About this task: Set every entry down again, unchanged, picture-free.

━━ Dataset records

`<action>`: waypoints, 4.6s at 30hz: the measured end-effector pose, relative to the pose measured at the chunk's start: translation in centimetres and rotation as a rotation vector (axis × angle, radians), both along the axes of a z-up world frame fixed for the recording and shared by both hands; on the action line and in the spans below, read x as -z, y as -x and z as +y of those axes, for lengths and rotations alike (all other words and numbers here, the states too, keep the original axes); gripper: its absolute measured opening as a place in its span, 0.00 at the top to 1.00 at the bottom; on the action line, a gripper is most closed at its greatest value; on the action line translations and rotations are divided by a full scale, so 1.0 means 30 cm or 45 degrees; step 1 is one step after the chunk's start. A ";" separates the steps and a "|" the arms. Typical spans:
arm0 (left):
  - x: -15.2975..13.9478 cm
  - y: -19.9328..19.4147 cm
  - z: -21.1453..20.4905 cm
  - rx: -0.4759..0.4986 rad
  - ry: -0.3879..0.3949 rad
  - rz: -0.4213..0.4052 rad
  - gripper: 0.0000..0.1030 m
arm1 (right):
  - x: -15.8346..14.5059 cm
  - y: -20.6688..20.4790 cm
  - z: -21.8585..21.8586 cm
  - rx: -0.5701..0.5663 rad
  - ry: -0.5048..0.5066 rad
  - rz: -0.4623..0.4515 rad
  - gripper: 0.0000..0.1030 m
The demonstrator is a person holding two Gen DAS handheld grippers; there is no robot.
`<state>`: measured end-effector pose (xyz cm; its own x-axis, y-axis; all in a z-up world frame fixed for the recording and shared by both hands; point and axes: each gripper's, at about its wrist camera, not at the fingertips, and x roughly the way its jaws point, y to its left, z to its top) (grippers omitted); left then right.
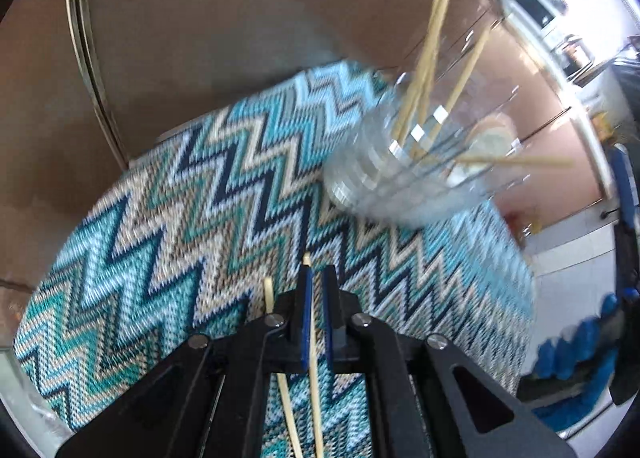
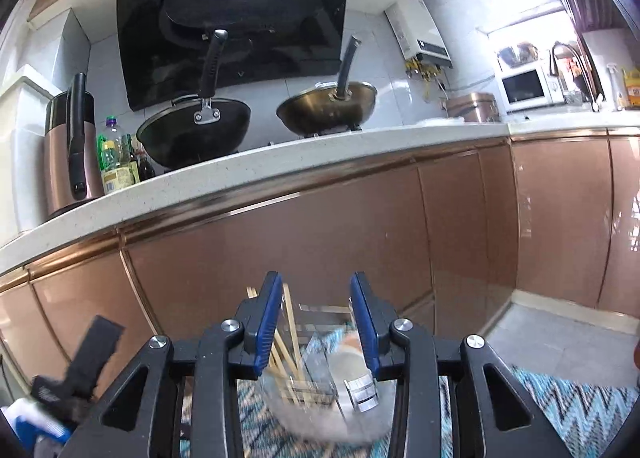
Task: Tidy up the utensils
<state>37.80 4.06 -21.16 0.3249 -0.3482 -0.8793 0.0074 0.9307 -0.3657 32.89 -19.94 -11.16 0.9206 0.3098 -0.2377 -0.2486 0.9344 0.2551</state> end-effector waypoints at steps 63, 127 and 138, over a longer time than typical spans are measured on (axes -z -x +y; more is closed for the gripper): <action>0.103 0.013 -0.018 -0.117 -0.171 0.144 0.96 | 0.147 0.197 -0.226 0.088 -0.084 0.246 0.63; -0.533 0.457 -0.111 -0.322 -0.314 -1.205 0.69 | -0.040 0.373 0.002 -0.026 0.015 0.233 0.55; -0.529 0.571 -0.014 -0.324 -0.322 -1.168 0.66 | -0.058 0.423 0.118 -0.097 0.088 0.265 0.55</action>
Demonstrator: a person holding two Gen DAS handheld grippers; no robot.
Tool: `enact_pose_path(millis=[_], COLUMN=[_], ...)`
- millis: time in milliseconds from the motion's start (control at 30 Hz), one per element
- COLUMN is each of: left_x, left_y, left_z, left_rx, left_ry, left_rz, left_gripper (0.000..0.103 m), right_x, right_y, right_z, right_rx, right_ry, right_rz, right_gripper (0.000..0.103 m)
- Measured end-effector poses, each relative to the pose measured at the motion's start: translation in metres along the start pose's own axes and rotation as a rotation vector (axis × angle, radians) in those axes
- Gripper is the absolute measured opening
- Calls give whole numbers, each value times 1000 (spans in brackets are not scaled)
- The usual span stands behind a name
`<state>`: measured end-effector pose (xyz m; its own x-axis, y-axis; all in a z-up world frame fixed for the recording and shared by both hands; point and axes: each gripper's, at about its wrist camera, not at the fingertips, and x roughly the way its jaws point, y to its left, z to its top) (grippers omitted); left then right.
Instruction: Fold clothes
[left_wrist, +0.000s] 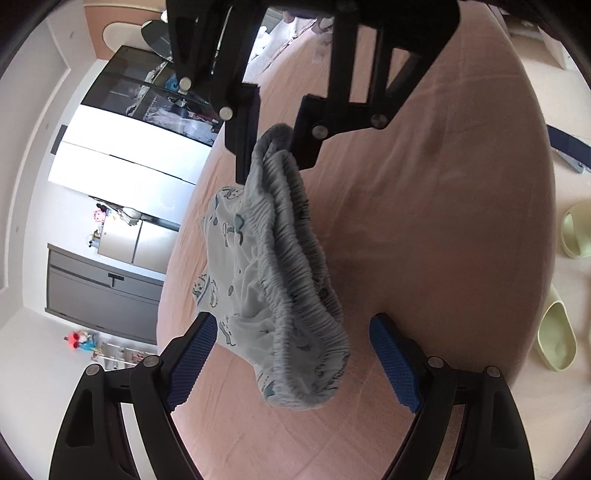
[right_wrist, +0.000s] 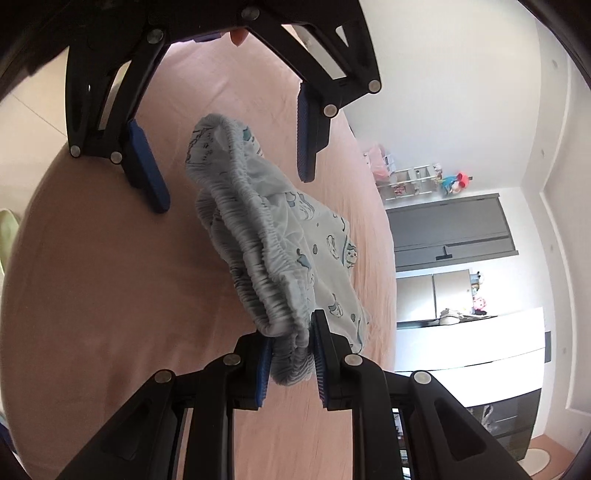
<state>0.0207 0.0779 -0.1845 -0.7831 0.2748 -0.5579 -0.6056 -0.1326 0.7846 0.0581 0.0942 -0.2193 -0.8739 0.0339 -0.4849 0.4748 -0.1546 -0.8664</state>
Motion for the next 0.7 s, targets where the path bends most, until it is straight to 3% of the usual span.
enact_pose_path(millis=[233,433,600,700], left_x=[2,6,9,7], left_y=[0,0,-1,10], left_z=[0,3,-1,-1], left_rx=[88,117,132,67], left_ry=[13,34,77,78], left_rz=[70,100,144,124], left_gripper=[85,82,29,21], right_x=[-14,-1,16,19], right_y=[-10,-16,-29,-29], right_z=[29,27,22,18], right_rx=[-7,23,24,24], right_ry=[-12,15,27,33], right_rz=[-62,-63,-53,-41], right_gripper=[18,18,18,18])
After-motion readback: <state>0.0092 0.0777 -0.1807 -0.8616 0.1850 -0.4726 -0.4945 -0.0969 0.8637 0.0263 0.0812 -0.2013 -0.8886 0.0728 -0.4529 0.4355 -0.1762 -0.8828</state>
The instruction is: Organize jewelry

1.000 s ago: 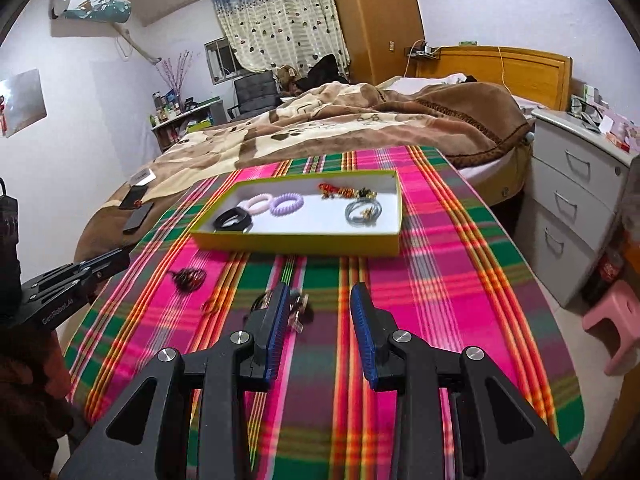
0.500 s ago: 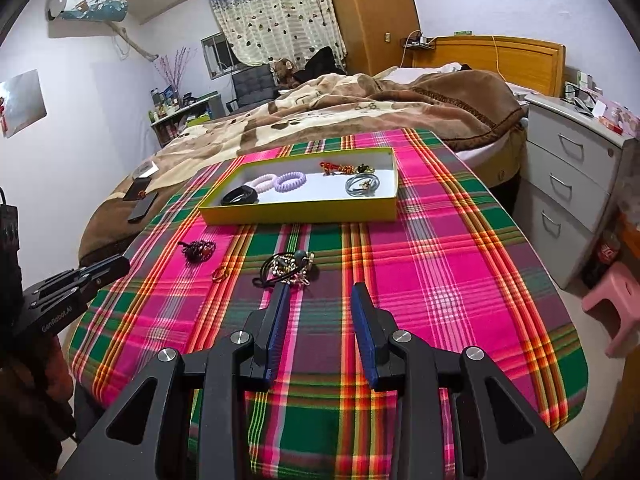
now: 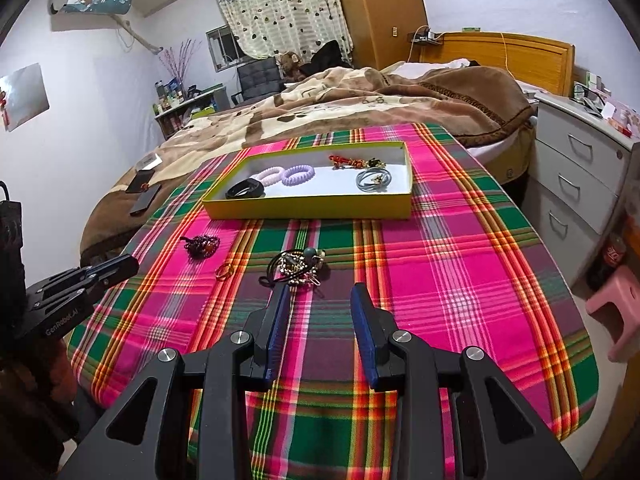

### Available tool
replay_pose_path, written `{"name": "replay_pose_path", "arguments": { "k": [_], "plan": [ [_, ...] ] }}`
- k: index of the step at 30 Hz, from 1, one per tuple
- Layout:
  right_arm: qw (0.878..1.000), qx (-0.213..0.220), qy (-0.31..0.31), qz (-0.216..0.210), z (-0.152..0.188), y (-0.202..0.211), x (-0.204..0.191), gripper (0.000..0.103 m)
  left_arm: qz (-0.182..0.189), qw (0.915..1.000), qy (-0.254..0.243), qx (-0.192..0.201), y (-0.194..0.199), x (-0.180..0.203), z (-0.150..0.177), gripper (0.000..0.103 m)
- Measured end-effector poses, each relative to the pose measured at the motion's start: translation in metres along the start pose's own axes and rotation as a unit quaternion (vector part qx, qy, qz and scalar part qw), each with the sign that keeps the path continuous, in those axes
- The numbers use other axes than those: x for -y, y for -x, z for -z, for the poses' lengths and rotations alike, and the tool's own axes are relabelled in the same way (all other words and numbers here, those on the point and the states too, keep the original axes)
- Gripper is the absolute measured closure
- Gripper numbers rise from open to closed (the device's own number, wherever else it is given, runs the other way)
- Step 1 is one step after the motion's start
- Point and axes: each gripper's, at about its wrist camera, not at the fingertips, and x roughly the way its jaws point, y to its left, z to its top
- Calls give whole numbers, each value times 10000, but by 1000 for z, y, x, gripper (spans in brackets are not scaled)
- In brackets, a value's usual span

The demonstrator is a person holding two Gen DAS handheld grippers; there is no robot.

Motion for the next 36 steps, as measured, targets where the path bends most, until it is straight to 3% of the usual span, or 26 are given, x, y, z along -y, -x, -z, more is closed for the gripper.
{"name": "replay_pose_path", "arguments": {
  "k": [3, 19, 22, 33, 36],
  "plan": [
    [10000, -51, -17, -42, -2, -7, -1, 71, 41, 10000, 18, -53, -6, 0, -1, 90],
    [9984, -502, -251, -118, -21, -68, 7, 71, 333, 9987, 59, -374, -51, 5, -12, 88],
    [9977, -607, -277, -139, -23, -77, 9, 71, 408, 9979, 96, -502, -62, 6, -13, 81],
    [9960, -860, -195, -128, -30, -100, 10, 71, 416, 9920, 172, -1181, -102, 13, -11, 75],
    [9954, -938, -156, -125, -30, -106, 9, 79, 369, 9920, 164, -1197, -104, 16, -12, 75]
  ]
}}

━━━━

Solution to this problem:
`<action>`: waypoints, 4.6s at 30hz: the measured end-effector pose, relative to the pose measured at the chunk's start: translation in centimetres and rotation as a rotation vector (axis × angle, radians), both along the axes of a z-up world frame fixed for the recording and shared by both hands; on the action line and in the spans below, read x as -z, y as -x and z as +y of those axes, for lengths and rotations alike (all other words and numbers here, the states too, keep the original axes); gripper: its absolute measured opening as a place in its span, 0.00 at the top to 1.00 at the bottom; on the action line, a gripper is most closed at its greatest value; on the action line translations and rotations are divided by a full scale, so 1.0 means 30 cm or 45 degrees; step 1 is one step after the chunk's start. A ";" separates the steps and a "|" the arms. Typical spans:
arm0 (left):
  - x: -15.2975..13.9478 cm
  - y: -19.9328..19.4147 cm
  - z: -21.1453..20.4905 cm
  - rx: -0.4759..0.4986 rad
  - ry: -0.3879..0.3949 rad
  - rz: -0.4213..0.4052 rad
  - gripper: 0.0000..0.1030 m
arm1 (right):
  - x: -15.8346..14.5059 cm
  - y: -20.6688..20.4790 cm
  - z: -21.8585..21.8586 cm
  - rx: -0.5701..0.5663 rad
  - ry: -0.5048..0.5066 rad
  - rz: -0.4623..0.4515 rad
  - gripper: 0.0000..0.1030 m
The demonstrator is a person holding two Gen DAS handheld grippers; there is no robot.
`<state>`: measured end-effector pose (xyz cm; its own x-axis, y-axis; all in a z-up world frame fixed for the recording and shared by both hands; point and axes: each gripper's, at about its wrist camera, not at the fingertips, and x roughly the way its jaws point, y to its left, z to its top) (grippers omitted); left then right.
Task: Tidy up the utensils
<state>37.80 4.06 -21.16 0.3249 -0.3482 -0.8793 0.0074 0.9307 -0.3657 32.89 -19.94 -11.16 0.9206 0.3098 -0.2377 -0.2486 0.9344 0.2551</state> end-effector waypoints at steps 63, 127 and 138, over a longer time than typical spans are measured on (axes -z -x +y; more is closed for the gripper): <action>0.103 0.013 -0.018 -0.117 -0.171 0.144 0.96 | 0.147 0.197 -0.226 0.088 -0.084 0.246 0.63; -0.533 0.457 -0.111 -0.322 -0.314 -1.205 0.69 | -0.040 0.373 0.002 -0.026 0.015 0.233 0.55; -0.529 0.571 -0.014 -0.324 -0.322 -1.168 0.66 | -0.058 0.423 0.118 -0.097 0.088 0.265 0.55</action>
Demonstrator: a person holding two Gen DAS handheld grippers; no robot.
Tool: `enact_pose_path(millis=[_], COLUMN=[_], ...)`
- millis: time in milliseconds from the motion's start (control at 30 Hz), one per element
- COLUMN is each of: left_x, left_y, left_z, left_rx, left_ry, left_rz, left_gripper (0.000..0.103 m), right_x, right_y, right_z, right_rx, right_ry, right_rz, right_gripper (0.000..0.103 m)
- Measured end-effector poses, each relative to the pose measured at the motion's start: translation in metres along the start pose's own axes and rotation as a rotation vector (axis × angle, radians) in those axes
- Gripper is the absolute measured opening
- Calls give whole numbers, each value times 1000 (spans in brackets are not scaled)
- The usual span stands behind a name
`<state>`: measured end-effector pose (xyz m; its own x-axis, y-axis; all in a z-up world frame fixed for the recording and shared by both hands; point and axes: each gripper's, at about its wrist camera, not at the fingertips, and x roughly the way its jaws point, y to its left, z to its top) (grippers omitted); left then right.
Instruction: Fold clothes
[left_wrist, +0.000s] 
[right_wrist, +0.000s] 
<state>0.0207 0.0779 -0.1845 -0.7831 0.2748 -0.5579 -0.6056 -0.1326 0.7846 0.0581 0.0942 -0.2193 -0.8739 0.0339 -0.4849 0.4748 -0.1546 -0.8664</state>
Motion for the next 0.7 s, targets where the path bends most, until it is straight to 3% of the usual span.
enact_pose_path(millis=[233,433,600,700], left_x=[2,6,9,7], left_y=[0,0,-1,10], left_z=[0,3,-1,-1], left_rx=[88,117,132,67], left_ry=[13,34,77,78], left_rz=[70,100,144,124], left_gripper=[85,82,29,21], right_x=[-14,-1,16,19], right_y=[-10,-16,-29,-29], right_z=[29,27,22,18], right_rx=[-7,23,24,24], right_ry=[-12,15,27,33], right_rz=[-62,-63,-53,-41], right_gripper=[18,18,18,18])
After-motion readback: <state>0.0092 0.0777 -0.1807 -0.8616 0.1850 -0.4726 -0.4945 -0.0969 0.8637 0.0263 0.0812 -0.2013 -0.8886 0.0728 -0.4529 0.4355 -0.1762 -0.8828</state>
The instruction is: Organize jewelry

1.000 s ago: 
0.500 s ago: 
now: 

### Available tool
replay_pose_path, written `{"name": "replay_pose_path", "arguments": { "k": [_], "plan": [ [_, ...] ] }}`
- k: index of the step at 30 Hz, from 1, one per tuple
- Layout:
  right_arm: qw (0.878..1.000), qx (-0.213..0.220), qy (-0.31..0.31), qz (-0.216..0.210), z (-0.152..0.188), y (-0.202..0.211), x (-0.204..0.191), gripper (0.000..0.103 m)
  left_arm: qz (-0.182..0.189), qw (0.915..1.000), qy (-0.254..0.243), qx (-0.192..0.201), y (-0.194..0.199), x (-0.180..0.203), z (-0.150..0.177), gripper (0.000..0.103 m)
- Measured end-effector poses, each relative to the pose measured at the motion's start: translation in metres along the start pose's own axes and rotation as a unit quaternion (vector part qx, qy, qz and scalar part qw), each with the sign that keeps the path continuous, in those axes
- The numbers use other axes than those: x for -y, y for -x, z for -z, for the poses' lengths and rotations alike, and the tool's own axes are relabelled in the same way (all other words and numbers here, those on the point and the states too, keep the original axes)
- Gripper is the absolute measured closure
- Gripper numbers rise from open to closed (the device's own number, wherever else it is given, runs the other way)
- Step 1 is one step after the motion's start
- Point and axes: each gripper's, at about its wrist camera, not at the fingertips, and x roughly the way its jaws point, y to its left, z to its top
- Calls give whole numbers, each value times 10000, but by 1000 for z, y, x, gripper (spans in brackets are not scaled)
- In brackets, a value's usual span

The demonstrator is a person holding two Gen DAS handheld grippers; there is no robot.

Motion for the next 36 steps, as measured, targets where the path bends most, until it is straight to 3% of the usual span, or 26 are given, x, y, z along -y, -x, -z, more is closed for the gripper.
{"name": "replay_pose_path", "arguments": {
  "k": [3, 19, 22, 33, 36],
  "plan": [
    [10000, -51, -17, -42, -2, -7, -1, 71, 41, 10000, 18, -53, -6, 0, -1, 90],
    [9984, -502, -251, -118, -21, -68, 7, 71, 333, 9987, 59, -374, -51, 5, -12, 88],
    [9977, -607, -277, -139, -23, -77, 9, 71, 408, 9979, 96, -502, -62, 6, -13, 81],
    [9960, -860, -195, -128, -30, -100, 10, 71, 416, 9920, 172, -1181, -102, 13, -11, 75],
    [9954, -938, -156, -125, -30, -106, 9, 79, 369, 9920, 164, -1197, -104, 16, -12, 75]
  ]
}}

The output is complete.